Além da centena de personagens – entre as quais estão o Professor Girassol, Dupond e Dupont, Bianca Castafiore, Nestor, Rastapopoulos, Dr. Müller -, quem pode esquecer da residência do Capitão Haddock, calcada no castelo de Cheverny? E por falar nesse marinheiro, os curadores da grande exposição no Grand Palais em Paris dedicada a Hergé, em 2016, foram felizes na criação da sua página Twitter (hoje “X”) com um “gerador de insultos”. Assim, se as pessoas tivessem uma veia um pouco masoquista e quisessem ser injuriados(as) em francês de “Bachi-bouzouk!”, “Bugre falso ao molho tártaro”, “Espécie de cabra mal penteada”, “Coloquíntida com gordura de porco-espinho” ou “Ectoplasma de rodinhas”, bastava seguir o vociferador e dialogar com ele. Eu fui insultada de “Sombra oricterope”!
Muito se fala da “questão colonialista” nas histórias de Tintim. Coisa de woke não pode faltar. Mas entre os 600 livros que lhe foram consagrados, Albert Algoud, autor do volume integral dos xingamentos do Capitão (Ed. Casterman, 2014), que lançou também o Dicionário amoroso de Tintim (Ed.Plon), esclareceu um aspecto menos conhecido. O da batalha entre célinianos e tintinófilos, sobre a paternidade dos palavrões. Teria Hergé se inspirado em Louis-Ferdinand Céline para criá-los? Ora, parece que o barbudo Haddock de bom coração – fumador de cachimbo e colérico, também nascido do célebre Pencroff, personagem de Júlio Verne em “A Ilha Misteriosa” – sim, ele proferia horrores inspirados pela pluma (antissemita) do escritor e médico francês. Que honra e… decepção.

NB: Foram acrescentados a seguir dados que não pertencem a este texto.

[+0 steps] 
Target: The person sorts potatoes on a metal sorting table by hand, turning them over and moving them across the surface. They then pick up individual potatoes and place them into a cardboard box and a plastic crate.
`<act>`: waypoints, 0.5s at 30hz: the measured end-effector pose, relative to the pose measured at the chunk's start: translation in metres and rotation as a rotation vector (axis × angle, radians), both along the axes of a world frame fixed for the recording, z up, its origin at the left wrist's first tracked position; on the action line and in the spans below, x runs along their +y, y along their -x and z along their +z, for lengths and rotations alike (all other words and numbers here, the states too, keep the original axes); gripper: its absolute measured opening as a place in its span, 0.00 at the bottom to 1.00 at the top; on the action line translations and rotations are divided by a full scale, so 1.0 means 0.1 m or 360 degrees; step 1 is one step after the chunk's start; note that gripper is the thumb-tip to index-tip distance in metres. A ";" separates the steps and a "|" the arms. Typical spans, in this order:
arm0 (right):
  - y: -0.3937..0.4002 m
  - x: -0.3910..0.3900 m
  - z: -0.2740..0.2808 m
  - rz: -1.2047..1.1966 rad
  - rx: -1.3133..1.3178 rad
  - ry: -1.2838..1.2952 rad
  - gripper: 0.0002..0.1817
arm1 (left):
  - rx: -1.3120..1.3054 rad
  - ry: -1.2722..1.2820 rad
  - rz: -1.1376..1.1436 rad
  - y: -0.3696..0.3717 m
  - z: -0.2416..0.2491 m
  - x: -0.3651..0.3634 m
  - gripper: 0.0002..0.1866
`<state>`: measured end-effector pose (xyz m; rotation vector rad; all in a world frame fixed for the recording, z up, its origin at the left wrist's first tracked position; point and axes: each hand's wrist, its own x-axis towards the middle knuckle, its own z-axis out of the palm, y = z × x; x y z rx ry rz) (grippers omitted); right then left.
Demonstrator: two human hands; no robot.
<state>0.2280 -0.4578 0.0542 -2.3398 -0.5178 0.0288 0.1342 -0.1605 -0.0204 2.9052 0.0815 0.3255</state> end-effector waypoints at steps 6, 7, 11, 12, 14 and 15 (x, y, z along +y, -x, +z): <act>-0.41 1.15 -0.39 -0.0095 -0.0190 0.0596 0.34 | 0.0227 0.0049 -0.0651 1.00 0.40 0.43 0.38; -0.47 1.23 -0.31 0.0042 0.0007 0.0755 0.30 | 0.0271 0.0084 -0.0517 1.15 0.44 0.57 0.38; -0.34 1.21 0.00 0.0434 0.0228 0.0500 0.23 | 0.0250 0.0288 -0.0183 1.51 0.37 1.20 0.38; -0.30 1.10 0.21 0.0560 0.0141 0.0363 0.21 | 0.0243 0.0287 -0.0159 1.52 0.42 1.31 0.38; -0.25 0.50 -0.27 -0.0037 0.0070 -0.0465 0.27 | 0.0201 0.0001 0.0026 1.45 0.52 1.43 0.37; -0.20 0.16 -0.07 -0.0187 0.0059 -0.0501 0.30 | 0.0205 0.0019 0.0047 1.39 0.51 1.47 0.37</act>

Um grande artista contemporâneo
A origem do pseudônimo do criador de Tintim deve-se às iniciais invertidas “RG” (de Georges Rémi), cuja pronúncia é “Hergé”. Hergé (1907-1983) foi um desenhista que esgotou todas as suas possibilidades de criação, inspirando-se inclusive em outros cartunistas, países, regimes, civilizações antigas e primitivas. No processo criativo do mestre, fica evidente a influência que tiveram sobre ele diferentes formas de arte como o cinema, a fotografia e também as ilustrações de Benjamin Rabier (autor da famosa “vaca que ri” do Polenguinho francês).
Fora da obra do gênio, quanto ao indivíduo, ainda resta a sombra de um grande mistério. Ele foi de fato um grande artista contemporâneo, uma das figuras mais conhecidas do planeta, porém também uma das mais elusivas. Por esta razão talvez, não apreciei a cronologia invertida naquela exposição retrospectiva no Grand Palais, há oito anos.
Começava por mostrar um sofisticado homem de cultura, para terminar com a infância dele em Bruxelas, sua cidade natal, a admiração pelo escotismo e as imagens do primeiro amor Milu, apelido da namorada. Esse “percurso ao contrário” perturbava, e muito. Opunha-se à ambição e à luta formidável de um artista sobre o qual uma das únicas coisas que sabemos de seu íntimo é que, inversamente, desejou sair da “cinza e medíocre juventude” e ganhar o vasto mundo.
Até a próxima que agora é hoje, primeiro dia do ano e, como diria Hergé, “as maiores aventuras são as interiores”! Mas como diria também o Capitão em “O Caranguejo das pinças de ouro” (e, no momento mundial presente, você pode interpretar como quiser) “VINGANÇA! VINGANÇA! VINGANÇA! VINGANÇA! Canalhas!… Emplastros!… Pés-descalços!… Trogloditas!… Caramelos-Tchuk-tchuk!”
Feliz Ano Novo, queridos amigos e leitores!